Le monde changeant des jeunes modernes qui donnent ordinairement le ton et la mesure dans le monde, comme d’habiles chefs d’orchestre, s’y précipita en foule ; et comme parmi ces sortes de personnes on ne connaît que les extrêmes, la nièce du dompteur causa un prodige inconnu jusqu’alors.
Le bon ton fut de visiter le dompteur. Quiconque n’avait pas vu la nièce du dompteur était un homme auquel il n’était pas permis de parler.
Le dompteur se trouva ainsi hors d’embarras ; mais personne ne pouvait s’habituer au prénom de Dortje de la jeune fille. Et comme justement dans le même temps madame Bethmann, une célèbre actrice, s’était montrée tendre, ravissante, adorable dans le rôle de la reine de Golconde et avait paru l’idéal de ce charme inexprimable qui ravit chez les femmes, on donna à la Hollandaise le nom d’Aline.

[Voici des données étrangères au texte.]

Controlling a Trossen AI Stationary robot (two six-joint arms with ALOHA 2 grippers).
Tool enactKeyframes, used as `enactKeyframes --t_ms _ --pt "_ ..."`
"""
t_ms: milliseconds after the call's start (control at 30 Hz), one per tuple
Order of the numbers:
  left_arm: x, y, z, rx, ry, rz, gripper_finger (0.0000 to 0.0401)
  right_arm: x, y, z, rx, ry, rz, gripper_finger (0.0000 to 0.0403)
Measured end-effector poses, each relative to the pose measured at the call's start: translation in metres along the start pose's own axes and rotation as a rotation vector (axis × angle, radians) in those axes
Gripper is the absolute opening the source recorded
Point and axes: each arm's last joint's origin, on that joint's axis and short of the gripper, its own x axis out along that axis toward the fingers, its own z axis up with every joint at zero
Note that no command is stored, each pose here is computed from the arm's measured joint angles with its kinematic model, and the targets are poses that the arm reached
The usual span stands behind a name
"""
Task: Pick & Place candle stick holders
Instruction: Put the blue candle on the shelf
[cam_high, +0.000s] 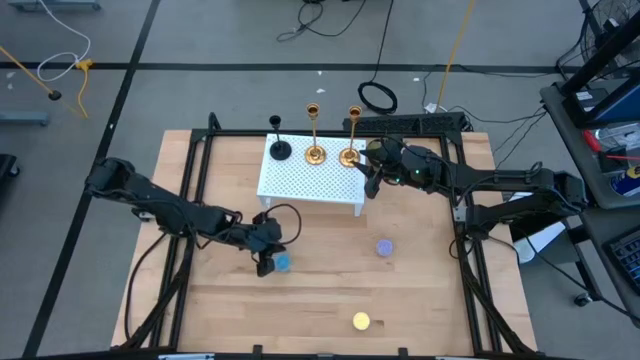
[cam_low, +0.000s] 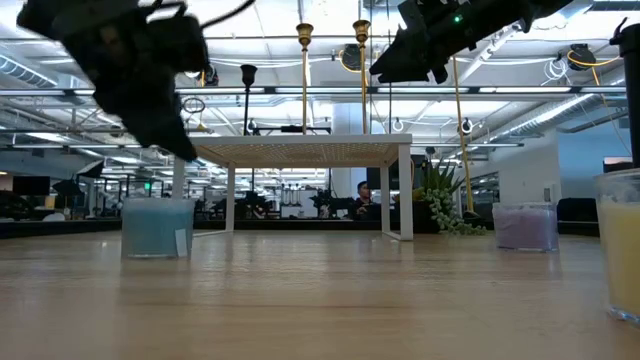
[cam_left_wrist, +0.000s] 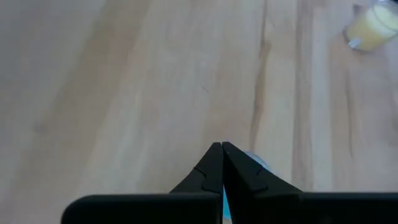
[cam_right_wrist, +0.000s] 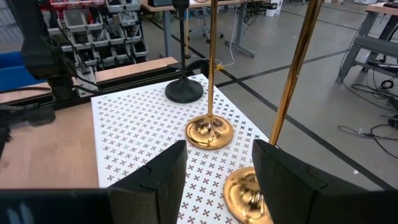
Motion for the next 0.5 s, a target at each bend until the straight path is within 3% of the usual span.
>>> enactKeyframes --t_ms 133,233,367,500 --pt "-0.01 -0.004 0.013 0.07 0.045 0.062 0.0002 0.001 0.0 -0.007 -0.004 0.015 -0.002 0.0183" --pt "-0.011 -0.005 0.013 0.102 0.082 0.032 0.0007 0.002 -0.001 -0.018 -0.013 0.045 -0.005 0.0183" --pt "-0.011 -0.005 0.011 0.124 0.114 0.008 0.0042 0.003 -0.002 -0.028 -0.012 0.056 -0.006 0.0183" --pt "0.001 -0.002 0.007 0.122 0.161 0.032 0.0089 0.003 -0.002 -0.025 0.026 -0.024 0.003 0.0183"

Dans ce temps Georges Pépusch vint à Berlin. La belle nièce de Leuwenhoek était le sujet de toutes les conversations ; et à la table d’hôte de l’hôtel où Pépusch était logé on ne parla pendant tout le temps du dîner que des attraits merveilleux de la jeune fille, qui séduisaient les jeunes, les vieux et même les femmes, et on l’invita d’une manière pressante à se mettre au plus tôt au courant de ce qui était de plus haute mode à Berlin en allant voir la jeune Hollandaise.
Pépusch avait un tempérament mélancolique et impétueux. Chaque plaisir était pour lui trop infailliblement suivi d’un déboire, et cela le rendait sombre, taciturne et souvent injuste pour son entourage. On peut d’après cela penser que Pépusch n’était pas très-disposé à courir après les filles jeunes et jolies ; il alla pourtant chez le dompteur de puces, plus pour confirmer l’opinion qu’il s’était déjà formée d’avance que pour voir la merveille dangereuse. Il trouva la Hollandaise très-jolie, gracieuse, agréable, et en la regardant il dut sourire complaisamment à sa sagacité, qui lui avait fait deviner d’avance que les têtes que la petite avait complétement fait tourner étaient déjà assez mobiles.
La belle possédait admirablement le ton léger et plein d’aisance qui témoigne de l’habitude de vivre dans le plus haut monde. Avec cette gracieuse coquetterie qui invite à presser le bout du doigt que l’on présente amicalement, elle savait, tout en attirant les soupirants, les tenir dans les bornes de la plus aimable convenance.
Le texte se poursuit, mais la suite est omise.